PROBLEM DESCRIPTION:
Your answer should be every line with the word "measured", copied from the data below.

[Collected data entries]
-----
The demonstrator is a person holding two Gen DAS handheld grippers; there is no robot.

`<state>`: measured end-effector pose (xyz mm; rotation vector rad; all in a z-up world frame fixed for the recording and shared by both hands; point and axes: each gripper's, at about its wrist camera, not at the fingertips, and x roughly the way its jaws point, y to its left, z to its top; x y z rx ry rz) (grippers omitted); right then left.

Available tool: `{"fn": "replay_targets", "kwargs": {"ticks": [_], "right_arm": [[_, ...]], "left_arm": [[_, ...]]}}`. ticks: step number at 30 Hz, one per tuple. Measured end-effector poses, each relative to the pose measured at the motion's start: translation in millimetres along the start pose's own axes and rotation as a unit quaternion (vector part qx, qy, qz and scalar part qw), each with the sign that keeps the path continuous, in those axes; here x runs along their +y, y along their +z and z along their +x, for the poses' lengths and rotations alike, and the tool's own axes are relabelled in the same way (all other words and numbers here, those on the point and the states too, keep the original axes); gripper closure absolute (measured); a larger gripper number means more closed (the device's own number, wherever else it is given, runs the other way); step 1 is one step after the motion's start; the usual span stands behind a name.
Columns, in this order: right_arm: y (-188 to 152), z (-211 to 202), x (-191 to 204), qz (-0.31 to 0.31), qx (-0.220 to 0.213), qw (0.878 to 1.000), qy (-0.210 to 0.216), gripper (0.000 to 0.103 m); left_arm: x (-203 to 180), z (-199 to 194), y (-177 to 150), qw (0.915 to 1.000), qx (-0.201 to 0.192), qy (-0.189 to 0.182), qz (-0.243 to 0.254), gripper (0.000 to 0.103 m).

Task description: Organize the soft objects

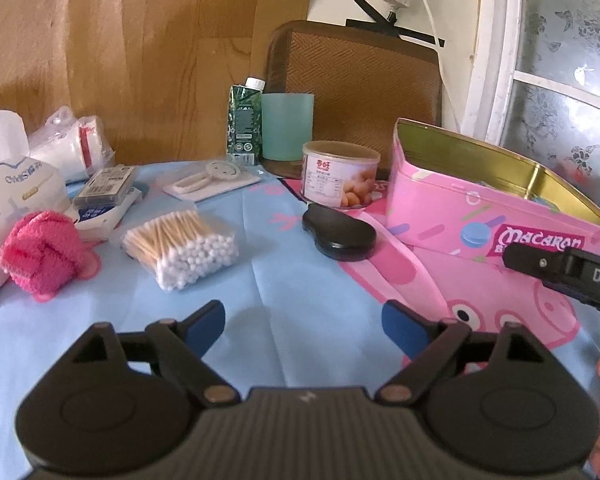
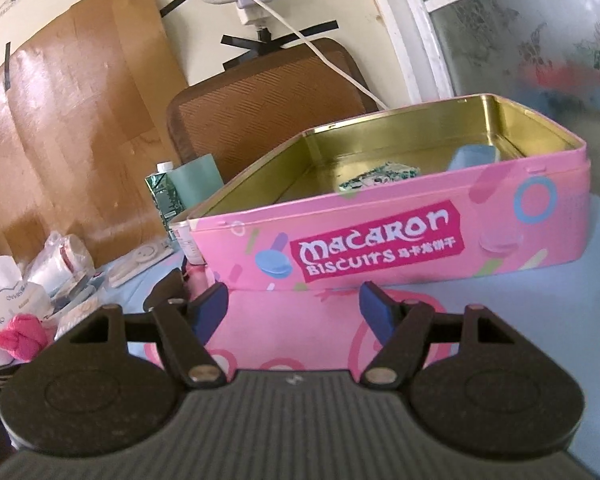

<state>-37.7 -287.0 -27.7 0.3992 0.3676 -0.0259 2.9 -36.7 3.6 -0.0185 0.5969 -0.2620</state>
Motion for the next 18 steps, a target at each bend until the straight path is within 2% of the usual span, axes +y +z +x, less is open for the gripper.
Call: {"fn": "replay_targets", "kwargs": {"ticks": [6,18], "right_arm": [[-0.8,-0.3,4.4,-0.013,-0.002,1.000,-0.002,0.028],[-1.5,-0.7,7.5,-0.019,-0.008,1.000,-0.003,0.028]], "left_arm": [[3.4,1.8,1.3,0.9999,0.004,-0.009,-0.005,0.014],[-2.6,-1.1,0.4,0.9999,-0.008,-0.004,0.015,0.012]]}}
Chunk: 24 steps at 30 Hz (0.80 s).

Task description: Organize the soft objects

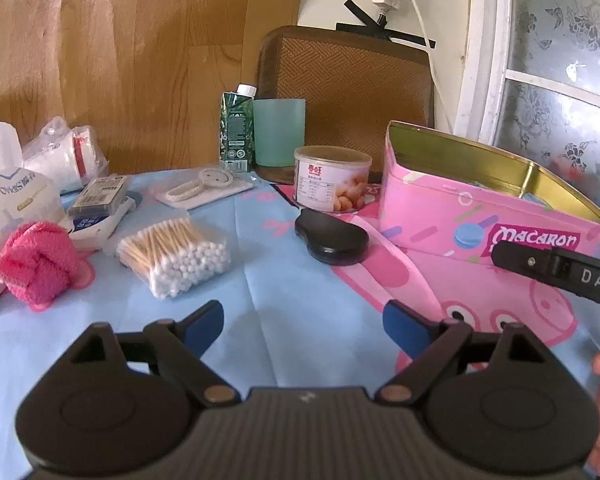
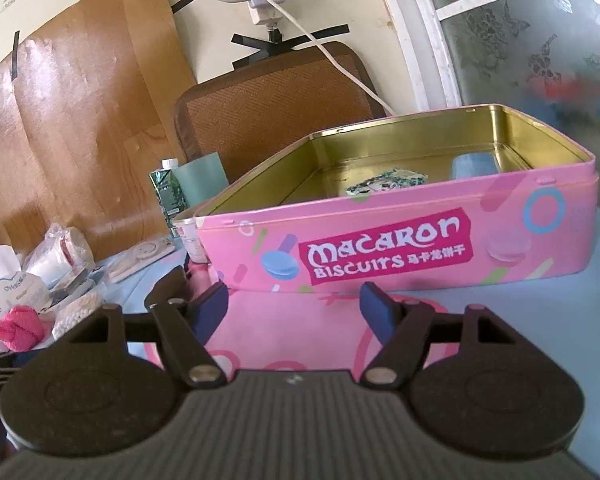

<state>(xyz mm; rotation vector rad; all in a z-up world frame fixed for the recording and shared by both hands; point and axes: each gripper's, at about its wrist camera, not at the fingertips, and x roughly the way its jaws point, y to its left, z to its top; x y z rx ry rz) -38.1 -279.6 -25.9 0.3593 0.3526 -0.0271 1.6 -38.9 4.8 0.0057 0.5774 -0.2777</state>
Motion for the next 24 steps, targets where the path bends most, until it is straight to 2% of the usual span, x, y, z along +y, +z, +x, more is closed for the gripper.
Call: {"fn": "replay_targets", "kwargs": {"ticks": [17,21,24], "right_arm": [[-1,-1,1,-0.002,0.002,1.000,0.008,0.028],[-1,0,4,-0.013,0.008,1.000,0.015,0.028],[-2,2,10,-0.034,0.019,0.999,0.031,0.028]], "left_arm": [[1,0,0,0.9999,0.005,0.014,-0.004,0.012],[11,0,2,0.9994,0.011,0.014,-0.030,0.012],[23,-3,4,0.9983,0.003,0.048,-0.032,0.012]]}}
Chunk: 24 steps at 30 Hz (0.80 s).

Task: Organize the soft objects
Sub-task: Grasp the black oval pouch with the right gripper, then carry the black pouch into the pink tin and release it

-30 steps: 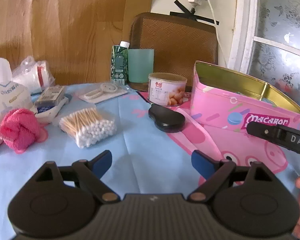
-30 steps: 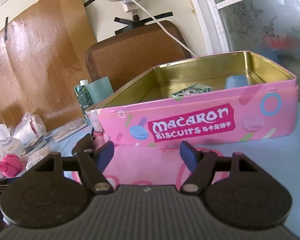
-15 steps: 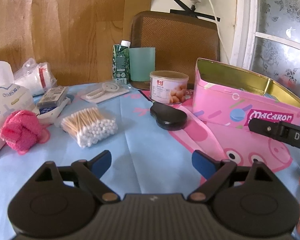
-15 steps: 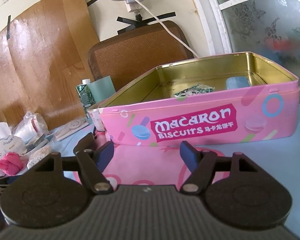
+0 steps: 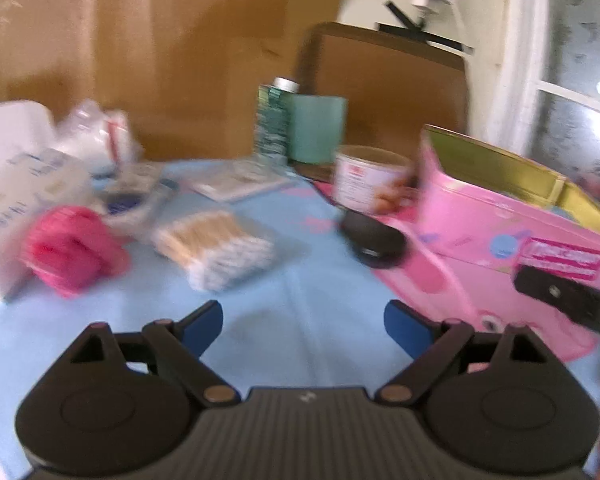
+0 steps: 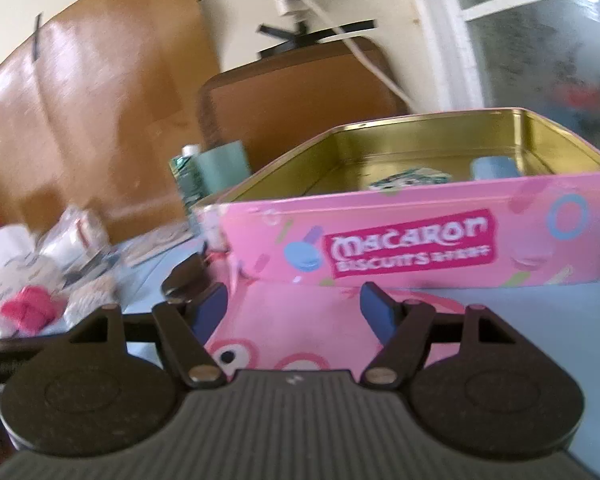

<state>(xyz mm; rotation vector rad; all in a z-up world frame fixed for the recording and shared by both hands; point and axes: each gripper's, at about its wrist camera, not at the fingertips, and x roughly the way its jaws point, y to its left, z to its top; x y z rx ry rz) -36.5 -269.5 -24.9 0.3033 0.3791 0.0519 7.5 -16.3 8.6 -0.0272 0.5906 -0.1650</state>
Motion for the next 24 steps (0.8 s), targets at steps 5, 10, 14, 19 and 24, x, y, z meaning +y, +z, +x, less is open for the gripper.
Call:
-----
OUTPUT FOR THIS EXERCISE:
`<state>`: measured end-effector pose (xyz mm; rotation vector rad; all in a z-up world frame fixed for the recording and shared by both hands; point and axes: each gripper's, at about its wrist camera, not at the fingertips, and x roughly the way its jaws point, y to its left, z to its top; x y z rx ry rz) (grippers omitted); right then left.
Available tool: `{"fn": "replay_targets", "kwargs": {"ticks": [_], "right_arm": [[_, ...]], "left_arm": [[_, ...]]}}`. ticks: step number at 30 Hz, one per tuple. Measured end-effector poses, each relative to the pose measured at the motion's start: translation in millimetres along the start pose's own axes and rotation as a unit quaternion (vector part qx, qy, qz and scalar part qw), each with the sign that keeps the path continuous, in those axes; here x runs along their +y, y along their +z and z along their +x, for the poses' lengths and rotations alike, and the tool's own axes are relabelled in the same way (all other words and numbers here, those on the point and the states too, keep the original axes); gripper closure absolute (measured); a larger gripper number means more closed (the device's own number, wherever else it is given, runs the other way); step 1 is one step after the motion's start; the usual span stands behind a name.

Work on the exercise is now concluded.